A pausa melancólica de quase cinco meses nas atividades deste ano contrasta com um 2019 muito movimentado na história do grupo: a convite da organização Brazil Foundation, o Ballet se apresentou no ano passado em uma conferência em Nova York e visitou algumas das casas de espetáculo mais importantes para a dança no mundo.

"Foi um momento de auge para o grupo: as crianças nunca tinham saído do país e então tiveram de tirar passaporte, visto.
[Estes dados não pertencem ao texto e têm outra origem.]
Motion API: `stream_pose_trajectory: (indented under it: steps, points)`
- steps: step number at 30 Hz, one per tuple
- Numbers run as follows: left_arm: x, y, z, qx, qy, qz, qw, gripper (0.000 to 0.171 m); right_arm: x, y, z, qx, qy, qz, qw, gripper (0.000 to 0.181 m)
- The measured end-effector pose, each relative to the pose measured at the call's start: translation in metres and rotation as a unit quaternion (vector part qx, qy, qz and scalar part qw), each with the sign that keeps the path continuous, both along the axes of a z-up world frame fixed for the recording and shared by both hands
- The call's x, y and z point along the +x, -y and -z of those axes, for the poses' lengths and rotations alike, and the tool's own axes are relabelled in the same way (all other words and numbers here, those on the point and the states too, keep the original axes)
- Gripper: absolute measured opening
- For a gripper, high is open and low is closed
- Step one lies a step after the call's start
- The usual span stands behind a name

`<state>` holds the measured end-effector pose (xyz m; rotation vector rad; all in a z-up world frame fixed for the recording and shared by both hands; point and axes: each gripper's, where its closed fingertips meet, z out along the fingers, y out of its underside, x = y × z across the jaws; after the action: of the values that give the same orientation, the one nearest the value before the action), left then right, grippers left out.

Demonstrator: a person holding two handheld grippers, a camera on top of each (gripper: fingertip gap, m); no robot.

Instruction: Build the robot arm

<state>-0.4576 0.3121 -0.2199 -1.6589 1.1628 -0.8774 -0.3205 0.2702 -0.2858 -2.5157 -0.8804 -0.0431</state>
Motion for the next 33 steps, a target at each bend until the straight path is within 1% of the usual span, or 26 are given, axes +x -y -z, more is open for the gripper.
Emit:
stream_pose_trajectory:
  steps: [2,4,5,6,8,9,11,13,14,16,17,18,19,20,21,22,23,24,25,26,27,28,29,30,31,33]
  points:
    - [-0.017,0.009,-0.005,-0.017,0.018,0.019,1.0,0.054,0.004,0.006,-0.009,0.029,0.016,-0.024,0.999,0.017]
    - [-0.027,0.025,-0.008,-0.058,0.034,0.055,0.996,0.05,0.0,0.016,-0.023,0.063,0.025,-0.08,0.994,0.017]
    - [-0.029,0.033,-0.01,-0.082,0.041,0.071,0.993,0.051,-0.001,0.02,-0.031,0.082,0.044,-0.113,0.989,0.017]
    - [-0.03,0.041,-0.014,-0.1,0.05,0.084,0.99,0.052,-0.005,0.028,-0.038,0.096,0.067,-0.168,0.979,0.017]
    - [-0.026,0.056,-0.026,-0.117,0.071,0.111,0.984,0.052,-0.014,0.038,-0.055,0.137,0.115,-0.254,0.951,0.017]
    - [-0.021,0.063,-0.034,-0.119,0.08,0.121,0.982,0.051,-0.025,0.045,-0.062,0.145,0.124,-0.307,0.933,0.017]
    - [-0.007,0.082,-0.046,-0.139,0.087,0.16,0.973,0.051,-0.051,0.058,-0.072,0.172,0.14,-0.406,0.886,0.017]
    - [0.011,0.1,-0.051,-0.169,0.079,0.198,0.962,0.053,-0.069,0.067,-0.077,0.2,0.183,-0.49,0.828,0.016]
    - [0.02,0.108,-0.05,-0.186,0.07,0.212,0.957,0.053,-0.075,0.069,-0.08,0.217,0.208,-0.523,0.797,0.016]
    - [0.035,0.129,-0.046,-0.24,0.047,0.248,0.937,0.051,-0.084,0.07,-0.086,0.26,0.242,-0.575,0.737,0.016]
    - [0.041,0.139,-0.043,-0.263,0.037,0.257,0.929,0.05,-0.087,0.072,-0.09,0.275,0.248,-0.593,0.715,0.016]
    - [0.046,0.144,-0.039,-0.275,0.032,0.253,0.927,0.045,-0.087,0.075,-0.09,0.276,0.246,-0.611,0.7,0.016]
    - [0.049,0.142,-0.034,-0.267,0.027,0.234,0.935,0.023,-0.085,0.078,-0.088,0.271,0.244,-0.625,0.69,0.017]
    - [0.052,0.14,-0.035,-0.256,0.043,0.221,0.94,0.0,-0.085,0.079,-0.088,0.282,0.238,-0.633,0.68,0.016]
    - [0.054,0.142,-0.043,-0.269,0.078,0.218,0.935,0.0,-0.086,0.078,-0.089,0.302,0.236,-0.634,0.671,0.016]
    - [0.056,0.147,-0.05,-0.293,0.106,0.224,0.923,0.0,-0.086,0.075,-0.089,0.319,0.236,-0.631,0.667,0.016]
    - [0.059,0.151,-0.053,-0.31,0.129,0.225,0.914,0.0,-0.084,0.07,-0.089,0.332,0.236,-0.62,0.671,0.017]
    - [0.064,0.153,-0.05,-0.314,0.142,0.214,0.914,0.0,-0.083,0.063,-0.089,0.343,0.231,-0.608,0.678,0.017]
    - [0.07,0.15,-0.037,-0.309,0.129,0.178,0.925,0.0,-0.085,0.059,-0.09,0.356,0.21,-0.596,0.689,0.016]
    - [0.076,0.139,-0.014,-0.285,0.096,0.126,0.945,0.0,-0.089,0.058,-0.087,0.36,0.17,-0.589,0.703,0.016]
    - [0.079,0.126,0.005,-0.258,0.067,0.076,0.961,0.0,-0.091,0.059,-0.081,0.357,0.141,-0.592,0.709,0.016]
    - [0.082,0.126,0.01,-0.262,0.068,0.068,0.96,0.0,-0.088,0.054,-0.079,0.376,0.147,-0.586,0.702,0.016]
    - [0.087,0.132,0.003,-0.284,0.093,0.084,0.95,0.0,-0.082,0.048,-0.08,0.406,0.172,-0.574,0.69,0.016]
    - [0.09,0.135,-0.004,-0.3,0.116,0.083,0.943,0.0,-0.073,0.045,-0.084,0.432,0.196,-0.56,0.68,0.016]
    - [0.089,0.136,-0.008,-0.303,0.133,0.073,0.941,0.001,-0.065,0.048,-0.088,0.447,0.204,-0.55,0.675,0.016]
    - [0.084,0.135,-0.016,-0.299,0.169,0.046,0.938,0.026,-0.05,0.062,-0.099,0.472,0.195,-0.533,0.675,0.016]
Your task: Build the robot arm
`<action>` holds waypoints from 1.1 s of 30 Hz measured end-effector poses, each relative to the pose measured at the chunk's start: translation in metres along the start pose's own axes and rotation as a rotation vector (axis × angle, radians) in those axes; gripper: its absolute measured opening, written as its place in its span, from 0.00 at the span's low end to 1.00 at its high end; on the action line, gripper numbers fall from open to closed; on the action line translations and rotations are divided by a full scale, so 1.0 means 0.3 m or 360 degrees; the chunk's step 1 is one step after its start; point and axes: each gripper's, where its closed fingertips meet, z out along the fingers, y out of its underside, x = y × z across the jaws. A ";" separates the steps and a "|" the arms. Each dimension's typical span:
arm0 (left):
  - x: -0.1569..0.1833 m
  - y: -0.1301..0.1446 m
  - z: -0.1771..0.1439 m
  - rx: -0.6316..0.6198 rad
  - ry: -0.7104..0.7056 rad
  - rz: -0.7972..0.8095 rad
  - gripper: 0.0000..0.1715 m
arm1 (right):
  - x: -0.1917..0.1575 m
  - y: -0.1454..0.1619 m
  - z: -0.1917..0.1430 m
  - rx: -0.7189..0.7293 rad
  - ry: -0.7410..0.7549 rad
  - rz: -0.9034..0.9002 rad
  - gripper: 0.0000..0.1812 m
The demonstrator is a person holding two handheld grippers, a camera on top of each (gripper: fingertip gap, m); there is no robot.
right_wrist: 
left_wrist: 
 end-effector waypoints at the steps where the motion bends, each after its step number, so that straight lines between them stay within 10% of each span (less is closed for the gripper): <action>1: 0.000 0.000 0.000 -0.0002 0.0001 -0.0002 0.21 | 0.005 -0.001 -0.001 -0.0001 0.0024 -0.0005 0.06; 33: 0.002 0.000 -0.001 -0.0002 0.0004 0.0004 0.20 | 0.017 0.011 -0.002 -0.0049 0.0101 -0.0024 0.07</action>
Em Nova York, visitaram o American Ballet Theatre e vários outros espaços icônicos para a dança, assistiram ao musical 'O Rei Leão' e conheceram as maiores escolas de dança da cidade", lista a diretora.

Um dos frutos da passagem por Nova York veio do American Ballet Theatre, uma das companhias de balé mais importantes do mundo: um convite para que uma das alunas do Ballet de Paraisópolis retornasse neste ano para uma nova apresentação.

A convidada era a estudante Isabela de Sousa da Silva, 15, aluna do grupo há cinco anos.

A Universa, a adolescente disse ter ficado "triste" com o adiamento da viagem, em função da pandemia, mas fez questão de ponderar: "Eu tinha muita expectativa para este ano, mas o mais importante é a gente se cuidar para dar conta dos planos futuros. Hoje, pelo menos, estou completamente focada no balé e sei que algumas coisas são apenas adiadas", diz ela que tem uma irmã de 17 anos e também bailarina no grupo.

"Difícil foi ter de ficar em casa esse tempo todo em quarentena. A gente perde muito sem esse contato com os amigos ao redor e sem os professores ajudando. Em grupo eu não apenas me sinto mais feliz, como até a minha autoestima é outra", diz.

A formatura da primeira turma do Ballet de Paraisópolis seria neste ano, mas, com a redefinição das atividades, foi adiada para 2021.